On Mar 8, 2014, at 7:00 PM, Curt Cloninger <[log in to unmask]> wrote:
> Thanks Barbara,
>
> I am with you regarding the agency of physical materials. Yes, knitting is a collaboration between the live human knitter, the history of knitting as a cultural practice, the climate temperatures of the world that would lead humans to develop a historical "code" of knitting, the materiality of sheep, grass, wool, spinning tech, etc.
>
> But I am also positing that "language" is itself a force in the material world. So I don't solely identify Derrida with "the linguistic turn" any more than I see him excluded by (or overcome by) "the affective turn." From the perspective I am trying to forward, knitting patterns (code) are not solely a "human" thing, nor solely a "semiotic" thing. Knitting code arises in the world at the confluence of immanent historical forces (global temperature, human skin, human hands, sheep, grain, grazing propertly laws, the materiality of wool, the technology of spinning wheels and looms, the technology of writing and speaking, the culture of knitting circles and quilting bees) and feeds back into the world to further affect future forces.
>
> Language is an affective immanent force.
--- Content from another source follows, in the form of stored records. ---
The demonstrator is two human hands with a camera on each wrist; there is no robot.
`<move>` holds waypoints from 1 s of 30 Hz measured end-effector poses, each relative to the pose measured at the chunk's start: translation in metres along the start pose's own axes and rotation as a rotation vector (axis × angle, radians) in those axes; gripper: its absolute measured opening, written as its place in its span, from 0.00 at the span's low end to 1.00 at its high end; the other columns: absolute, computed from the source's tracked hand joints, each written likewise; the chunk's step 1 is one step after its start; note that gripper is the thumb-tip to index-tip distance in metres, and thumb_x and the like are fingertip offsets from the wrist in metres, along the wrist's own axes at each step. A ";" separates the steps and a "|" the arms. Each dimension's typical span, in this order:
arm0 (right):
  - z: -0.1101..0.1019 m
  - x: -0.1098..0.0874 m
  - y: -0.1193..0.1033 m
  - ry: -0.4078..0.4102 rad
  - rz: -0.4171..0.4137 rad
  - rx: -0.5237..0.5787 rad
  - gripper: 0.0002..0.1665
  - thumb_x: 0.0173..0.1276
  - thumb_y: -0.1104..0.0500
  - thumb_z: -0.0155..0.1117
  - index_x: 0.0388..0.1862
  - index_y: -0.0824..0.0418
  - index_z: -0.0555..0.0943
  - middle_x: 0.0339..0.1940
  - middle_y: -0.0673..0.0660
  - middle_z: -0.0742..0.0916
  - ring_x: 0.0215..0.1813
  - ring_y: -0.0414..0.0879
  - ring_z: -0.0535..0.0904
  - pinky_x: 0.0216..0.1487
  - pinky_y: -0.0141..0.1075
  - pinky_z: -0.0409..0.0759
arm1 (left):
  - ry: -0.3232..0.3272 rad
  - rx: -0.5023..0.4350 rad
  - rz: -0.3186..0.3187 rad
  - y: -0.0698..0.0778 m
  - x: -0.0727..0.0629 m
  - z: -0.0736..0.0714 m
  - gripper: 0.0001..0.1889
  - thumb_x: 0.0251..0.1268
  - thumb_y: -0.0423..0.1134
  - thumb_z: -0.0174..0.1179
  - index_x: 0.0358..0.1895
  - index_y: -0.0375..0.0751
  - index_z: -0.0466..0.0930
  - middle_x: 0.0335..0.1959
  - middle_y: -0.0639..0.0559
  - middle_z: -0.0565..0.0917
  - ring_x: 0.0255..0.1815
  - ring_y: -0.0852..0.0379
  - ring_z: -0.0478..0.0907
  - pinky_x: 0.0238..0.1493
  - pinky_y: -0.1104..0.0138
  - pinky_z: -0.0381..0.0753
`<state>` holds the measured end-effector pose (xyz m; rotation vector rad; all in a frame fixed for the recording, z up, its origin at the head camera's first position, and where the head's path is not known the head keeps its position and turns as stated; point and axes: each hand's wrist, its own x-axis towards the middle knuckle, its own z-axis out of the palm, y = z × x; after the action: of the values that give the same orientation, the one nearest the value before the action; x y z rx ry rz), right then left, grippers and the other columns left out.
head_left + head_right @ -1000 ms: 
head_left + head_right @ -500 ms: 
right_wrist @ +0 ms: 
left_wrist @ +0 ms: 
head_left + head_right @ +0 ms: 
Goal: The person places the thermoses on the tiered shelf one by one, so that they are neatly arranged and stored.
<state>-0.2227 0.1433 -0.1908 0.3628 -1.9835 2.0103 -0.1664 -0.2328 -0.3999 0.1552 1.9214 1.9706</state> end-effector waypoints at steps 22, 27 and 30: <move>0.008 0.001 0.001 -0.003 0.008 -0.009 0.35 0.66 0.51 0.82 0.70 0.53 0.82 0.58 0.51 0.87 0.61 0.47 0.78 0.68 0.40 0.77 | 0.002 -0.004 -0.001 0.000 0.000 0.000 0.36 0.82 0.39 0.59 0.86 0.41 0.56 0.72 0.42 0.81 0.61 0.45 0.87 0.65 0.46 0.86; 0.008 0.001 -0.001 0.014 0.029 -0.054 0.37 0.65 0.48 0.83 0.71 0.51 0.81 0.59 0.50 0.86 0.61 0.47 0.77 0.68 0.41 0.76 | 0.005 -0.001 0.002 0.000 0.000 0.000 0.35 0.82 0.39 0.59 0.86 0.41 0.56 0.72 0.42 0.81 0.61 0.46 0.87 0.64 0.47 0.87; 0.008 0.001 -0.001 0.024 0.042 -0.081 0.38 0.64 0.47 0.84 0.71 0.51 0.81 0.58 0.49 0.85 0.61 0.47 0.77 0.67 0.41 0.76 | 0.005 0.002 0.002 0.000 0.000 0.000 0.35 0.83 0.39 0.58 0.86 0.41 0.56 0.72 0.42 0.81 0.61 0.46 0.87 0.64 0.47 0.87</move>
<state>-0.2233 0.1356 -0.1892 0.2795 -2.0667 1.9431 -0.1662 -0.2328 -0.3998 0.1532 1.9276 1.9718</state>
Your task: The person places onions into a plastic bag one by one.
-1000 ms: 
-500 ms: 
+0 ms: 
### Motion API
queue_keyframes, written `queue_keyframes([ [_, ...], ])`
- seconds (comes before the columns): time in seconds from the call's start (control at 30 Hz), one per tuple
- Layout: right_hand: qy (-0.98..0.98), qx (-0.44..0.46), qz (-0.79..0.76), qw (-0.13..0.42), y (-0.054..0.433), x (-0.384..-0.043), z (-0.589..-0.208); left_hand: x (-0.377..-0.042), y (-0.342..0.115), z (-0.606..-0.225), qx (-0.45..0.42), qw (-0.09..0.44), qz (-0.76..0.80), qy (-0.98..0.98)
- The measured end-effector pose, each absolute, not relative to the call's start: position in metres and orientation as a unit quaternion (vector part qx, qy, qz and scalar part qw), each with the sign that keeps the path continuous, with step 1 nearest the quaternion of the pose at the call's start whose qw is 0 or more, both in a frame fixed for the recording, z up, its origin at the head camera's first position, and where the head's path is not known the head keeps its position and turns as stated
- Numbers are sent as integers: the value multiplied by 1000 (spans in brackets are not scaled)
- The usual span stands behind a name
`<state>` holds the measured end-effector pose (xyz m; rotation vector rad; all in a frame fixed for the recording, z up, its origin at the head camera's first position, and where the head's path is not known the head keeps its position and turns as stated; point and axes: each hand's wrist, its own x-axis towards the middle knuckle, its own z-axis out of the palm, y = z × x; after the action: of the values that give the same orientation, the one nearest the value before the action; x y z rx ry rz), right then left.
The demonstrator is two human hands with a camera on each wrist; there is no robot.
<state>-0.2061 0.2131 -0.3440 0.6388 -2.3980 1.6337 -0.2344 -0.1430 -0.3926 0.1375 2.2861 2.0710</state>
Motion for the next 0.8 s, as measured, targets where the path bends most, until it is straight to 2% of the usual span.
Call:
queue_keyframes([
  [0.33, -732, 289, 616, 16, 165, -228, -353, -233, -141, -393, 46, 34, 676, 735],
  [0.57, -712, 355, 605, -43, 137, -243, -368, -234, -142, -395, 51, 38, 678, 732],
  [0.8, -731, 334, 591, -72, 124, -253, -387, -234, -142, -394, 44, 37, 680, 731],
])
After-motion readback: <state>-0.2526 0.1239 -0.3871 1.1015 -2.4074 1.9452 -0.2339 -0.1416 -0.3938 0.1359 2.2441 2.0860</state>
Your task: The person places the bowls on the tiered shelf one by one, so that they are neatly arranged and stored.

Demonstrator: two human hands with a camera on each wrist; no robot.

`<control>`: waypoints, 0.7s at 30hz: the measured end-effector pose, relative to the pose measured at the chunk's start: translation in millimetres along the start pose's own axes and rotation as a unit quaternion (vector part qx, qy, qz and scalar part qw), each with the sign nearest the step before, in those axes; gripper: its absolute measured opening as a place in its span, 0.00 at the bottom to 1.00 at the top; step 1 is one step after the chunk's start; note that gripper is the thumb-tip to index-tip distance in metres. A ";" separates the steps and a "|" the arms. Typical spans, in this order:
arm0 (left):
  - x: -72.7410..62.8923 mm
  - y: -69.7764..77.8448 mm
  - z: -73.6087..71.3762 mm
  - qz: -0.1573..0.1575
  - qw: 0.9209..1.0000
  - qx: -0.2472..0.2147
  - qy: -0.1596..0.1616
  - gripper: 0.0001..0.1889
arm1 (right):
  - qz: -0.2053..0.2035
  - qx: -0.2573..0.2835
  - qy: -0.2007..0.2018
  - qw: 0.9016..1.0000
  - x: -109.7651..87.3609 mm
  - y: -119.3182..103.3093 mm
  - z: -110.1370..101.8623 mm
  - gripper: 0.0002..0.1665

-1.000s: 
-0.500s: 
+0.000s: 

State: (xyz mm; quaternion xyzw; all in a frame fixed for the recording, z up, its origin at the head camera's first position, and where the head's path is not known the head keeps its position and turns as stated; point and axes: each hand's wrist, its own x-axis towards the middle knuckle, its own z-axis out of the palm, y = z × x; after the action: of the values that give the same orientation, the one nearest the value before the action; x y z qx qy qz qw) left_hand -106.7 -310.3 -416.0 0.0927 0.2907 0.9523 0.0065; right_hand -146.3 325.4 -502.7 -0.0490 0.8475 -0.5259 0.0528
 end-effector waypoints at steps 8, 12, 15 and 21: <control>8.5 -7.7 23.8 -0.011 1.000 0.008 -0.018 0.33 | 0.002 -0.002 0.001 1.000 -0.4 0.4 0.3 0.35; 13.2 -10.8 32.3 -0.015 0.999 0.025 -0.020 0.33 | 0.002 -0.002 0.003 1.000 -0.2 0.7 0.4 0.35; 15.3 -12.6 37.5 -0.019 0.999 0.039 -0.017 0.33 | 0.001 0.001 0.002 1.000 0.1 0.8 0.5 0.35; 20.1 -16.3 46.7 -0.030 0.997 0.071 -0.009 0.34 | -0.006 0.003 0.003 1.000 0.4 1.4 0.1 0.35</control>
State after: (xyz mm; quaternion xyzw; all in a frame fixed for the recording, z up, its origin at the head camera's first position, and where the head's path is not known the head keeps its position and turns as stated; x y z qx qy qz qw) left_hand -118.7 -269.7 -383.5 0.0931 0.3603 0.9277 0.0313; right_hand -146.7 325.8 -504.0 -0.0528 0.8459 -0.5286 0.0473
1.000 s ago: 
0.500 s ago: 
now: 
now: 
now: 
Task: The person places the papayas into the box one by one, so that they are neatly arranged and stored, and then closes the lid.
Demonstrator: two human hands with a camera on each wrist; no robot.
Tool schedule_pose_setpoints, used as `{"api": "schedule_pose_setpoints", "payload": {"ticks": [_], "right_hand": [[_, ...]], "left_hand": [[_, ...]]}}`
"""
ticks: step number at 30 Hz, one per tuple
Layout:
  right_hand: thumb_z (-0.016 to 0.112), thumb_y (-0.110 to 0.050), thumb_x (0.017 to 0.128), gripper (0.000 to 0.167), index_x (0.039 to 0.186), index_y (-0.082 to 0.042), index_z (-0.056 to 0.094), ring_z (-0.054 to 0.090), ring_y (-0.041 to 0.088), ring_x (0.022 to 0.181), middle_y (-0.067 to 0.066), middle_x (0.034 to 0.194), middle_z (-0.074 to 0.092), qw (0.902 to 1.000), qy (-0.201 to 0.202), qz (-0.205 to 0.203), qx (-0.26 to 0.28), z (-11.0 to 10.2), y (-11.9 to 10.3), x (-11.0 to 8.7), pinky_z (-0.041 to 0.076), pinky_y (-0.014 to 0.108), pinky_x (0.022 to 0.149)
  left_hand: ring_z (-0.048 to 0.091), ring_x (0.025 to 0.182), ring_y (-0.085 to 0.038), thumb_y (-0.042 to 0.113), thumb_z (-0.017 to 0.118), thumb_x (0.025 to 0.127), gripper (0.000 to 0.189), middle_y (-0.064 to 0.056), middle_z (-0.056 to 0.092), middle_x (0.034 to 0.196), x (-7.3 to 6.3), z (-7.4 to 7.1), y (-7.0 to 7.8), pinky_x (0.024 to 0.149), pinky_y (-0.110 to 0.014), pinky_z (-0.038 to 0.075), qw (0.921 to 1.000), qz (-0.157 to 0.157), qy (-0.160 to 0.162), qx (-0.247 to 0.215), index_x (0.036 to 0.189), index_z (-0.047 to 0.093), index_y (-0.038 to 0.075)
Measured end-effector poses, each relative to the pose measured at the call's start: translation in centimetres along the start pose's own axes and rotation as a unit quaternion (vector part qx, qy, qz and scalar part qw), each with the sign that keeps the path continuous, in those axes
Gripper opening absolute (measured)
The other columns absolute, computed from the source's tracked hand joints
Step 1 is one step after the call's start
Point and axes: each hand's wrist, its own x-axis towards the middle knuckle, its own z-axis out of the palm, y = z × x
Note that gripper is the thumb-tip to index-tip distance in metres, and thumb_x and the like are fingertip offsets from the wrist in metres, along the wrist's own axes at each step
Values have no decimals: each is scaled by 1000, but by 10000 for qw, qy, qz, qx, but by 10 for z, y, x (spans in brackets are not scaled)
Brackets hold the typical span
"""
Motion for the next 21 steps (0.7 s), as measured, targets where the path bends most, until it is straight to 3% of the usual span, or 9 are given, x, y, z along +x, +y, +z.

Humans are "natural" material (with an uber-funky and unique agency way unlike wool, but not apart from wool in the world). Derrida (+ Austin, Bakhtin, but *not* Searle!) and Deleuze (+ Whitehead, Bergson, Massumi, Elizabeth Grosz) meet in a holy kiss (or something much more illicit and entangled).
>
> Best,
> Curt
>
>
>
> On Mar 8, 2014, at 5:53 PM, Barbara Lattanzi wrote:
>
>> Hi Curt.
>>
>>
>> On Mar 8, 2014, at 3:10 PM, Curt Cloninger <[log in to unmask]> wrote:
>>
>>> Barbara, you ask, "Can we coders translate this to say that there is a fundamental connection among computation, the performativity of code, and historical temporality (not just clock-time!)?"
>>>
>>> How would you define "computation" above? (I'm not being snarky. I'm actually curious.) I uderstand what you mean by history (like biological evolution) vs. computation (like an emergent artificial life system).
>>
>>
>> No, I do not see one thing "versus" another....history is not opposite computation.
>>
>>> But when the performativity of code is set against (or even beside) something else called "computation," i'm wondering what remains that may properly be called "computation?" I would say the two are so fundamentally connected as to be (at least immanently) inextricable.
>>
>> Excuse me for not being clear. In the discussion of performativity of code, I feel there is an over-reliance on language.
>>
>> For me, this confuses the discussion which then tends to rely on the concept of performativity to prop up such formulations as "humanizing data" or prop up projects of "deconstruction" centered on language, or dependence on linguistic terms such as "slippage".
>>
>> So, I am suggesting (based on a very different set of references) that computation is not limited to human intention and performativity is not solely dependent on human language (as important as language obviously is).
>>
>> I am trying to make room for consideration of the nonhuman. That is, the nonhuman that computes, that performs a solution to a problem through an organization of matter and energy.
>>
>> Rachel, earlier on, says..."In the handmade we see slippages all the time, arguable one of the defining characteristics of something that is handmade."
>>
>> My response to this is simply her description doesn't go far enough in representing what is going on with the process of knitting. Performativity of code uses a formal set of instructions to simulate the ability of matter to express its capacities.
>>
>> If we apply that concept to knitting a hat, what happens? We see that a bundle of threads, in partnership with the know-how of the craftperson, are able to cohere as a knot, solving a problem of unequal tensions that give rise to the hat itself.
>>
>> Rachel's notion of slippage only goes so far as a shorthand for something much more exciting...a knitted hat (as an example) takes shape as a combinatory procedure, part human, part nonhuman.